Trabajé en una pizzería por unos meses cuando estudié en Kansas hace mucho tiempo. Trabajé luego en el Departamento de Español de la Universidad de Kansas, así que lo del trabajo en la pizzería fue solo un momento anecdótico en mi larga vida llena de trabajos interesantes. Ese trabajo también lo fue, desde luego. Lo recordé porque estos días en que unos cuantos hablan del extranjero como apestado, y del daño que le causan al país estas personas, recordé que fui extranjero en un trabajo humilde por el tiempo suficiente como para cobrar conciencia de lo que es ser extranjero en un trabajo humilde.
El dueño era un chico pelirrojo que pasaba el tiempo sentado en el pasillo del frente mirando hacia el parqueo sin prestar mayor atención a su restaurante. Había muchos estudiantes en el pequeño local que se encargaban de repartir pizzas a domicilio, y la cocina estaba a cargo de lo más italiano que el pelirrojo encontró para hacerse cargo de todo lo que tenía que ver con la masa, la salsa, el queso, el pepperoni y el horno: un iraquí de nombre Abdel y este herediano. Ese era el gran secreto de la Pizza Steffano. Y les digo que el dios de los estudiantes extranjeros hacía que esas pizzas fueran deliciosas.
Cerca de las diez de la noche el dueño preguntaba quién quería quedarse unas horas para atender las solicitudes tardías y Abdel y yo siempre estuvimos de acuerdo en seguir trabajando y ganar unos dólares más. Y el restaurante era nuestro por largas horas.
Abdel era mejor en atender los pedidos y yo me hacía cargo de ir a entregar la pizza recién hecha. Compré un mapa de la ciudad y lo extendía dentro de mi carro para saber donde tenía que llegar con la comida. En unas semanas era experto en la pequeña ciudad de Lawrence y todos sus apartamentos y casas.
Al responder al teléfono algunos puristas se quejaban de nuestros acentos, a lo que con toda paciencia no hacíamos ningún comentario. Llenábamos la orden y hacíamos la pizza. Abdel no entregaba a domicilio, ese era mi trabajo y muy pocas veces tuve algún incidente al hacerlo. Una vez toqué la puerta de un apartamento y la chica que la abrió gritó a su compañera en la sala: ah, no mandaron al guapo. Lo dijo en perfecto español.

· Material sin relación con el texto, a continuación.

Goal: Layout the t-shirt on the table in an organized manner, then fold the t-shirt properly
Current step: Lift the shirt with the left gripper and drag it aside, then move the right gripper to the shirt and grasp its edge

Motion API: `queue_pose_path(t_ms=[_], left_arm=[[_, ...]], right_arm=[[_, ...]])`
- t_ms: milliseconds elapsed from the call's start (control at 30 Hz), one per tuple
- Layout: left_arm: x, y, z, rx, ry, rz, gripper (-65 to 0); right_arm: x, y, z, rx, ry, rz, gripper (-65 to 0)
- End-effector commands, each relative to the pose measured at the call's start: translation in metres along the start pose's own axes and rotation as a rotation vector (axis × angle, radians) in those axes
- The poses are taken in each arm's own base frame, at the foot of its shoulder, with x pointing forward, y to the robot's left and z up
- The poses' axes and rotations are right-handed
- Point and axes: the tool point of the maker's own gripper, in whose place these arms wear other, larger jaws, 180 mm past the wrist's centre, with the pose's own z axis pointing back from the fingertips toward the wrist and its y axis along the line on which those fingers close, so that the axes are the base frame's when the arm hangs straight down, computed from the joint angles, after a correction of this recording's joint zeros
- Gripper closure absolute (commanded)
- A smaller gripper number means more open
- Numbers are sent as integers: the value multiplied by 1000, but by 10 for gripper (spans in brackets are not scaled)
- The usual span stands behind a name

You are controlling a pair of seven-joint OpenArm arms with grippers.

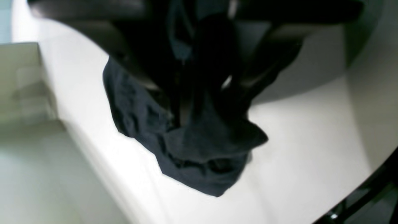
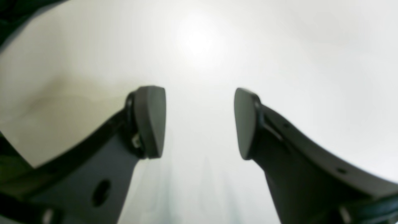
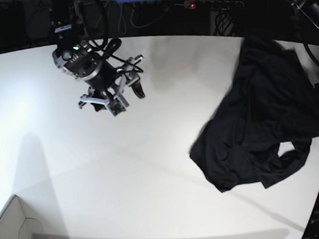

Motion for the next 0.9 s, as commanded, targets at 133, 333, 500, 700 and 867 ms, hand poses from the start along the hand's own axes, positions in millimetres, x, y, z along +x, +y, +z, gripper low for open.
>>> queue_pose_path(t_ms=[133,333,500,700,867], left_arm=[[20,-4,0,-21,-49,-1,-5],[4,5,4,-2,-16,8,-6],[-14,8,4,3,10,33,-6],[-25,16,12,25,35,27,-6],[-34,25,19,46,59,22,-5]], right_arm=[[21,-5,0,-4,-66,13,-352],[40,-7,-31,28,-76,24,-383],[62,-9,-78,72,-69,-21,-442],[99,-8,-137,145,-50,-63,-440],[113,-12,-169,184,-110,-115,-440]])
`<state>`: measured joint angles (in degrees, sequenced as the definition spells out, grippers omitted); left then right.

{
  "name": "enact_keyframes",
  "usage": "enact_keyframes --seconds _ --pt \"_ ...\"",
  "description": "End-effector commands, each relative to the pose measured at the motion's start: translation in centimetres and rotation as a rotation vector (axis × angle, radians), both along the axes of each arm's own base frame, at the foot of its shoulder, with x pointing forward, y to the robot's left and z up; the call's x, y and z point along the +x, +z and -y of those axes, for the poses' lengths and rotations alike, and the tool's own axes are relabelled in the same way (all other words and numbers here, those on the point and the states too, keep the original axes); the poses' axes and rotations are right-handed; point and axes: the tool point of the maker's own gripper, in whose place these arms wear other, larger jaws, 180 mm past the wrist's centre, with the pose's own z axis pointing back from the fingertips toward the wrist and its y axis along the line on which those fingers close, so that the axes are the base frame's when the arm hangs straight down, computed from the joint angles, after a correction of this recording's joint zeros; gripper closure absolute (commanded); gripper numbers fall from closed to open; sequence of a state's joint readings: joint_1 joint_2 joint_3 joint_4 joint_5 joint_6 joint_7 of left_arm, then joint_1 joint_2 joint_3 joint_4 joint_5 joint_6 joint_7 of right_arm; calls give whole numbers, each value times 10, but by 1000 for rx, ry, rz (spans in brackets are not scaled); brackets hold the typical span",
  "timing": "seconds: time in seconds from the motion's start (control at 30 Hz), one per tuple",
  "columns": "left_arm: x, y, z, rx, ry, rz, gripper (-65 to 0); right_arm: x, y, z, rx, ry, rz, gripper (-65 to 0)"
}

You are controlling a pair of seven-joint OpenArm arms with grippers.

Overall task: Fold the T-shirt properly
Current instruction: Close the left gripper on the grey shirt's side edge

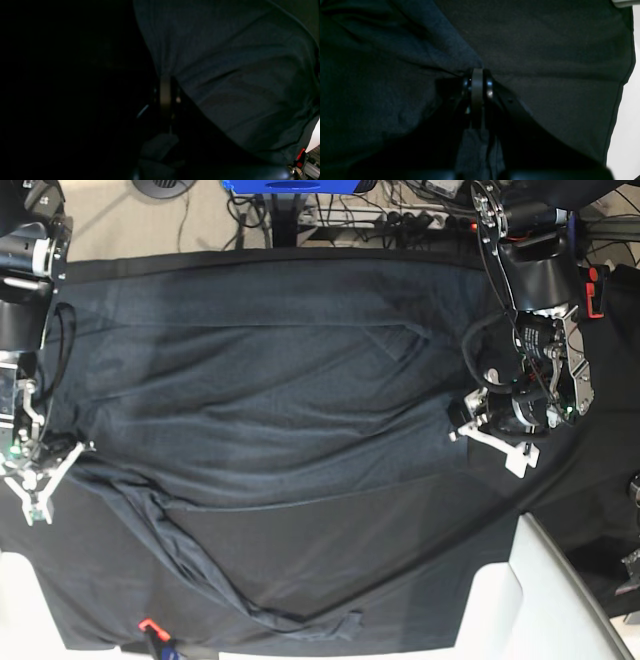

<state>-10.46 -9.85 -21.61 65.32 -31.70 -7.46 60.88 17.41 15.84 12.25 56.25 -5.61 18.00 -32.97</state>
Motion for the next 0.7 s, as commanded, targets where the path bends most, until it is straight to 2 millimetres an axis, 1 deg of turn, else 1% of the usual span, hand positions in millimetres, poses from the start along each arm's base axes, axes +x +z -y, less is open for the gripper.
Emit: enact_keyframes --seconds 0.0,0.1,0.13,0.2,0.27,0.3,0.33,0.4,0.5,0.57,0.6,0.67 --pt "15 16 -6 10 4 53 0 16 20 9 -22 -5 59 -5" --pt "14 15 -6 9 5 51 0 15 20 9 -22 -5 58 -5" --pt "14 15 -6 9 5 51 -39 15 20 9 -22 -5 58 -5" --pt "12 14 -6 9 5 47 -181 12 17 10 -23 -5 52 -5" --pt "7 13 -14 7 34 46 -290 12 17 10 -24 -5 52 -5" --pt "8 17 -19 8 52 58 -321 12 17 10 -24 -5 52 -5" --pt "9 20 -24 9 69 70 -339 11 17 10 -24 -5 50 -5" --pt "4 26 -34 7 97 74 -344 11 16 10 -24 -3 48 -5" --pt "9 40 -53 3 159 106 -344 11 16 9 -25 0 47 -5" --pt "21 51 -67 4 187 132 -344 11 16 9 -25 0 47 -5" --pt "24 50 -71 1 191 124 -344 11 16 10 -25 -2 48 -5" --pt "35 49 -70 -14 178 106 -344 11 16 10 -25 -2 48 -5"
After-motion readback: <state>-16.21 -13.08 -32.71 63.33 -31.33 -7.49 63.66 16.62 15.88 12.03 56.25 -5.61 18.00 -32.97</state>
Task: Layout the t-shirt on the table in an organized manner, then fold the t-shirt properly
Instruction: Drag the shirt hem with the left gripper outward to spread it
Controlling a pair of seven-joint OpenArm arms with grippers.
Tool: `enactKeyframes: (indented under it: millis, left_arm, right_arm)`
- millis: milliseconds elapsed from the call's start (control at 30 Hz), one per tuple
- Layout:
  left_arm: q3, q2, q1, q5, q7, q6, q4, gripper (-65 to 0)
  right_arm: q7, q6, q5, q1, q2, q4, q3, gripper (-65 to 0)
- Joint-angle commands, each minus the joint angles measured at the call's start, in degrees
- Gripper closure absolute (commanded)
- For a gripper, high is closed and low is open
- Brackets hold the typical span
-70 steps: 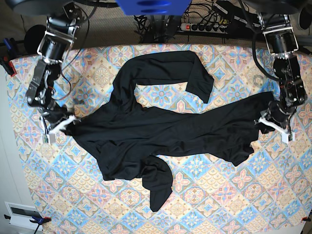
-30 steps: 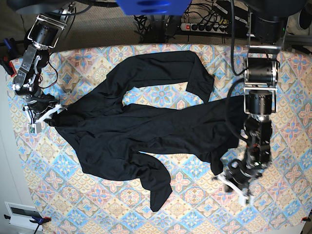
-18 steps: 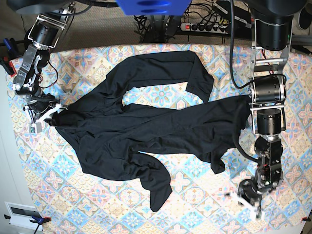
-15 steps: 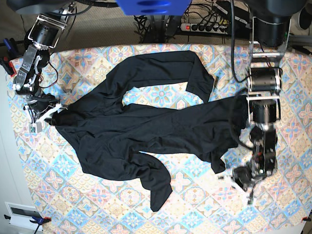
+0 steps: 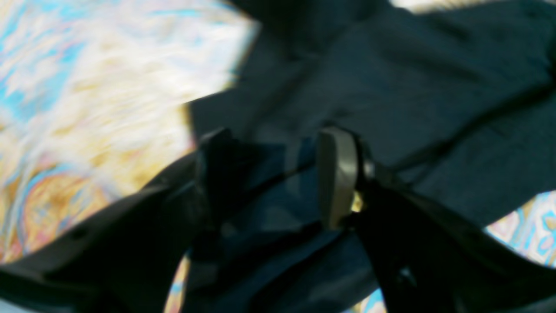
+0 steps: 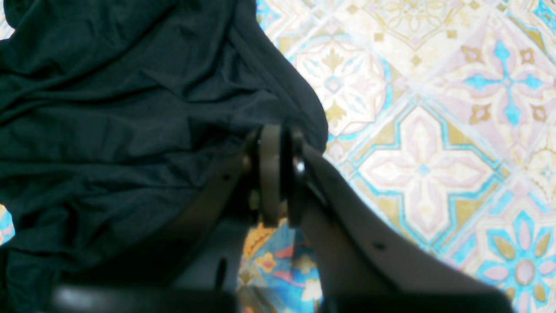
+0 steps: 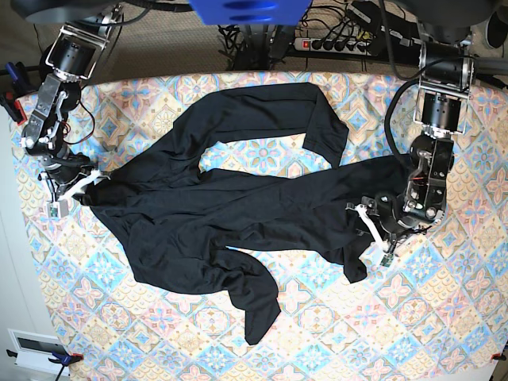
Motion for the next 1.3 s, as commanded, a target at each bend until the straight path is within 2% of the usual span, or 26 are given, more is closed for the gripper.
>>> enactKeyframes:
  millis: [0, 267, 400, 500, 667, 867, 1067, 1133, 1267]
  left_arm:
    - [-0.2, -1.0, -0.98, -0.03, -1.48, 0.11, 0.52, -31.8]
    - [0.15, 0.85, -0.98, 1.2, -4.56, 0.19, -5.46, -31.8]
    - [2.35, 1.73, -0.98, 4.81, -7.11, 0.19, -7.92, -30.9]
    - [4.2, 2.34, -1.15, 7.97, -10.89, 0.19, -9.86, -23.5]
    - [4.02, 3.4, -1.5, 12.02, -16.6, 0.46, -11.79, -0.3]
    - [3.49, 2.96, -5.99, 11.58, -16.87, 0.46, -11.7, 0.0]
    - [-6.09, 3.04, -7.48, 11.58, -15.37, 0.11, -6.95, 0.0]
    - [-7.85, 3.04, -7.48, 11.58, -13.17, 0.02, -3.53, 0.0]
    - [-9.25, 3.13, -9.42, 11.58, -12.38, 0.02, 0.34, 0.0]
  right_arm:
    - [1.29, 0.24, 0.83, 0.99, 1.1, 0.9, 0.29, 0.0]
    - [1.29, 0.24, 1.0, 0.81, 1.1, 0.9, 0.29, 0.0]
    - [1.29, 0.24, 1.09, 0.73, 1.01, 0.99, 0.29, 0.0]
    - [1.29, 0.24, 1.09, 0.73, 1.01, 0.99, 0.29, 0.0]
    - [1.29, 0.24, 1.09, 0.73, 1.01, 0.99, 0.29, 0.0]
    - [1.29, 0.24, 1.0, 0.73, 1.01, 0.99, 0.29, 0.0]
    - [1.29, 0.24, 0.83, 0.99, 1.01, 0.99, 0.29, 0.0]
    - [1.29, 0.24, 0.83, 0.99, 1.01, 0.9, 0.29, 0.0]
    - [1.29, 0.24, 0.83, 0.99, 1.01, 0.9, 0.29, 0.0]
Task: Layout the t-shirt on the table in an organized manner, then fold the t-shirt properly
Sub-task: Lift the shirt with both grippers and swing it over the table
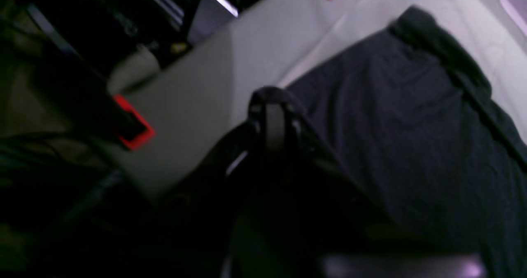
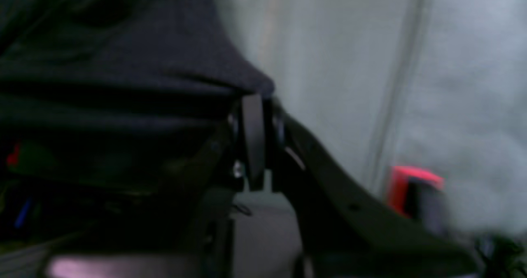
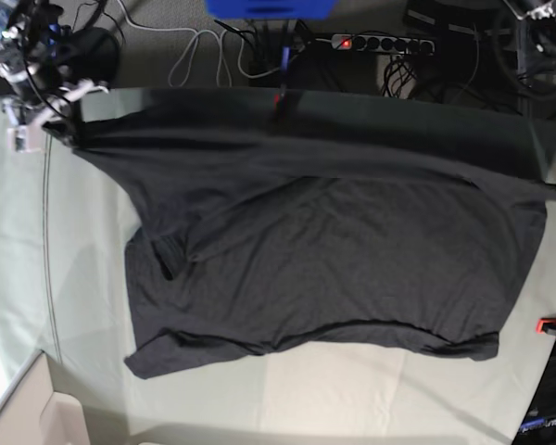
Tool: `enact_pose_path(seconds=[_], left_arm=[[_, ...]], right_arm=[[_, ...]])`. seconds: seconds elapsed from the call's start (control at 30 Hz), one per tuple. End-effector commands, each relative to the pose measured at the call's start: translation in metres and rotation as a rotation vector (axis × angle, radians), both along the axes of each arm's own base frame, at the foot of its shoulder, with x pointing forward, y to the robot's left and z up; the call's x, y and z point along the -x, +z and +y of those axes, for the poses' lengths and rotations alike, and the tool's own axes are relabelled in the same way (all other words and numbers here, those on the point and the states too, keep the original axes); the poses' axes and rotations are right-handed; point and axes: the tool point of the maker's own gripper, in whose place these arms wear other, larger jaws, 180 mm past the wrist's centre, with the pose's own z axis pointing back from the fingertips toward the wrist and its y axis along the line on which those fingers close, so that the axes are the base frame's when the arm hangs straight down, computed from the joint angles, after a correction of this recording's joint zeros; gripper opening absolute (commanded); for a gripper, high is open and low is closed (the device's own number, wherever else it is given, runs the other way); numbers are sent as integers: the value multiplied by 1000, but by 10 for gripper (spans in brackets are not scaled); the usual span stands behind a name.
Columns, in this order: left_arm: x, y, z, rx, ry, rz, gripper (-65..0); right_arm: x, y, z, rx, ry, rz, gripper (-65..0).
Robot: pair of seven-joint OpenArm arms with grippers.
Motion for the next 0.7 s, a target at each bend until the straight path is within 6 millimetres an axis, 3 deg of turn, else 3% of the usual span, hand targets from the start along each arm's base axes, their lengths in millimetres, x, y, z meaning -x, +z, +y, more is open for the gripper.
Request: enact_pose_path(seconds=[0.0,0.27,0.43,0.5,0.67], left_arm=[[-1,19,8,-52,5,-37,-650],[13,41,16,-91,52,-80,-650],[9,47,14,-100,45,-93,-650],[0,48,9,-98,19,-100,-650],[-52,62,-18,-114,-110,-138,-650]], right_arm=[[-3,15,-5,24,1,-46,-650],[11,40,-14,99,-2,-59,-650],[6,43,-17,110,-3,-73,-650],[-9,50,-17,110,-4,-117,-650],[-59,78,-15,108,-8,-261,-650]])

Yo reí y le dije que lamentaba que Steve se hubiera ido temprano, a lo que ambas chicas respondieron con carcajadas de vergüenza, Perdónenos, reían, tampoco es que sea usted tan feo.
La ocasión que hizo que escribiera esta columna no fue para nada graciosa. Había una fiesta en el jardín de una casa y ahí llegué con las pizzas. Había unas diez personas y no fueron amables. Algo decían de los latinos en su país, mientras yo sacaba la comida de los paquetes que llevaban el nombre de Steffano. Me hice el que no entendí, solo quería irme pronto. Pero el grupo estaba dispuesto a darme una lección por haber ido a estudiar a su país. Juntaron algunas monedas y me las lanzaron. Acá está tu propina, dijo uno de ellos y rieron. Miré las monedas en el suelo, miré la gente de la fiesta, di la vuelta y me fui a mi carro. Temblaba de indignación. Había tanto odio en aquel grupo y tanto miedo en este herediano en Kansas.